▶ [What the exercise asks] Each line below should be written out again exactly.

---

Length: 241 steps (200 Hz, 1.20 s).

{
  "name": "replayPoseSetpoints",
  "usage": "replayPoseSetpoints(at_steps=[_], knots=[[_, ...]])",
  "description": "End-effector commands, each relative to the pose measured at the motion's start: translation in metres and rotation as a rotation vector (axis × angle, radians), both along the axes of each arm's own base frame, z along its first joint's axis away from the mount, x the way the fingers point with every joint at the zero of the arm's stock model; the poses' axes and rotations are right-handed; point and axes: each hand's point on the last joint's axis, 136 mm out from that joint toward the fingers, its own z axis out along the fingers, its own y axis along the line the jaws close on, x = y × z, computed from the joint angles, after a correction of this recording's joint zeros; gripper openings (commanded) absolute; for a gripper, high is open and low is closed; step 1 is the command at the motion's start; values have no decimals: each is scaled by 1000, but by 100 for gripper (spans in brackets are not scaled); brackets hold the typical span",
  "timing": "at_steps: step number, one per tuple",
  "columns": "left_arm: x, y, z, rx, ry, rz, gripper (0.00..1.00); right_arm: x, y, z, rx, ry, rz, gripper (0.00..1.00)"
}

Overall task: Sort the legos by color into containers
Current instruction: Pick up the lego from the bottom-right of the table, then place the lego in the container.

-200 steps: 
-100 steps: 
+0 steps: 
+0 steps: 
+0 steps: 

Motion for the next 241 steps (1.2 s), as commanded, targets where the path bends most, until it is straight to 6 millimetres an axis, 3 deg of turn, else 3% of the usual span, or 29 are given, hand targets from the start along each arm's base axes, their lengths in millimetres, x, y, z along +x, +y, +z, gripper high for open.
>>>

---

▶ [Result for this exercise]
Length: 241 steps (200 Hz, 1.20 s).

{
  "name": "replayPoseSetpoints",
  "usage": "replayPoseSetpoints(at_steps=[_], knots=[[_, ...]])",
  "description": "End-effector commands, each relative to the pose measured at the motion's start: translation in metres and rotation as a rotation vector (axis × angle, radians), both along the axes of each arm's own base frame, z along its first joint's axis away from the mount, x the way the fingers point with every joint at the zero of the arm's stock model; the poses' axes and rotations are right-handed; point and axes: each hand's point on the last joint's axis, 136 mm out from that joint toward the fingers, its own z axis out along the fingers, its own y axis along the line the jaws close on, x = y × z, computed from the joint angles, after a correction of this recording's joint zeros; gripper openings (commanded) absolute; for a gripper, high is open and low is closed; step 1 is the command at the motion's start; values have no decimals: each is scaled by 1000, but by 100 for gripper (spans in brackets are not scaled); brackets hold the typical span",
  "timing": "at_steps: step number, one per tuple",
  "columns": "left_arm: x, y, z, rx, ry, rz, gripper (0.00..1.00); right_arm: x, y, z, rx, ry, rz, gripper (0.00..1.00)"
}

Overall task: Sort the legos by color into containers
Current instruction: Pick up the lego from the bottom-right of the table, then place the lego in the container.

-200 steps: 
-100 steps: 
+0 steps: 
+0 steps: 
+0 steps: 

Motion for the next 241 steps (1.2 s), as commanded, targets where the path bends most, until it is straight to 6 millimetres an axis, 3 deg of turn, else 3% of the usual span, or 29 are given, hand targets from the start along each arm's base axes, their lengths in millimetres, x, y, z along +x, +y, +z, gripper high for open.
>>>

This output is finished.